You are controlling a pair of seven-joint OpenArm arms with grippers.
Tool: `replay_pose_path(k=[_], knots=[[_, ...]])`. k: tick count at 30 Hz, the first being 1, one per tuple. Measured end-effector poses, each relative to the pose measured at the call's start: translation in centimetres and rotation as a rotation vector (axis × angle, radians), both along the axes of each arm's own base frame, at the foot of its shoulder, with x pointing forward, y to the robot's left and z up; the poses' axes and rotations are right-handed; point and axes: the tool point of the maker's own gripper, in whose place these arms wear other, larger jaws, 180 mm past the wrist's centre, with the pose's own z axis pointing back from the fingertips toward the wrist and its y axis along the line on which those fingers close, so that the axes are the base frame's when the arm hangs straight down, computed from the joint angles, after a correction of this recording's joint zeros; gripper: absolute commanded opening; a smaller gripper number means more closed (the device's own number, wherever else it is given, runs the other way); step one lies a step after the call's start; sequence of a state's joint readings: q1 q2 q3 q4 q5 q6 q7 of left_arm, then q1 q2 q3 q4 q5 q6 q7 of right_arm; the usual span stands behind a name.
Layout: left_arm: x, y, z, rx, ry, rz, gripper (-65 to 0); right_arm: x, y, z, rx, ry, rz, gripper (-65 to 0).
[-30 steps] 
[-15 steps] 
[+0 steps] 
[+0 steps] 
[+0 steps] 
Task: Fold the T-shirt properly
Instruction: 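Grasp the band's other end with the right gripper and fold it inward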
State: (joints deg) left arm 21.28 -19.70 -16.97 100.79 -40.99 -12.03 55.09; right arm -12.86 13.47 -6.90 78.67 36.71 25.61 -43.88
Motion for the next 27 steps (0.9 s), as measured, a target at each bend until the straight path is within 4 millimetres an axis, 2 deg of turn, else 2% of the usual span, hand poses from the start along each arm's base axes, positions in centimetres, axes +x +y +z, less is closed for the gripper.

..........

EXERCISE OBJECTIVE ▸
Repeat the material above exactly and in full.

COMPLETED EXERCISE ▸
You are controlling a pair of seven-joint OpenArm arms with grippers.
Tool: `replay_pose_path(k=[_], knots=[[_, ...]])`. k: tick count at 30 Hz, the first being 1, one per tuple. Measured end-effector poses, each relative to the pose measured at the call's start: translation in centimetres and rotation as a rotation vector (axis × angle, radians), both along the axes of each arm's own base frame, at the foot of its shoulder, with x pointing forward, y to the robot's left and z up; the poses' axes and rotations are right-handed; point and axes: the tool point of the maker's own gripper, in whose place these arms wear other, larger jaws, 180 mm past the wrist's centre, with the pose's own z axis pointing back from the fingertips toward the wrist and its y axis along the line on which those fingers close, so that the axes are the base frame's when the arm hangs straight down, computed from the joint angles, after a correction of this recording's joint zeros; gripper: absolute commanded opening; a smaller gripper number means more closed (the device's own number, wherever else it is given, runs the other way); step one lies a step after the call's start; sequence of a state's joint readings: q1 q2 q3 q4 q5 q6 q7 of left_arm, then q1 q2 q3 q4 q5 q6 q7 of right_arm; the usual span stands behind a name.
Layout: left_arm: x, y, z, rx, ry, rz, gripper (-65 to 0); right_arm: x, y, z, rx, ry, rz, gripper (-65 to 0).
[-30 steps] 
[-15 steps] 
[+0 steps] 
[+0 steps] 
[+0 steps] 
Task: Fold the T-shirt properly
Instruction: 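Grasp the band's other end with the right gripper and fold it inward
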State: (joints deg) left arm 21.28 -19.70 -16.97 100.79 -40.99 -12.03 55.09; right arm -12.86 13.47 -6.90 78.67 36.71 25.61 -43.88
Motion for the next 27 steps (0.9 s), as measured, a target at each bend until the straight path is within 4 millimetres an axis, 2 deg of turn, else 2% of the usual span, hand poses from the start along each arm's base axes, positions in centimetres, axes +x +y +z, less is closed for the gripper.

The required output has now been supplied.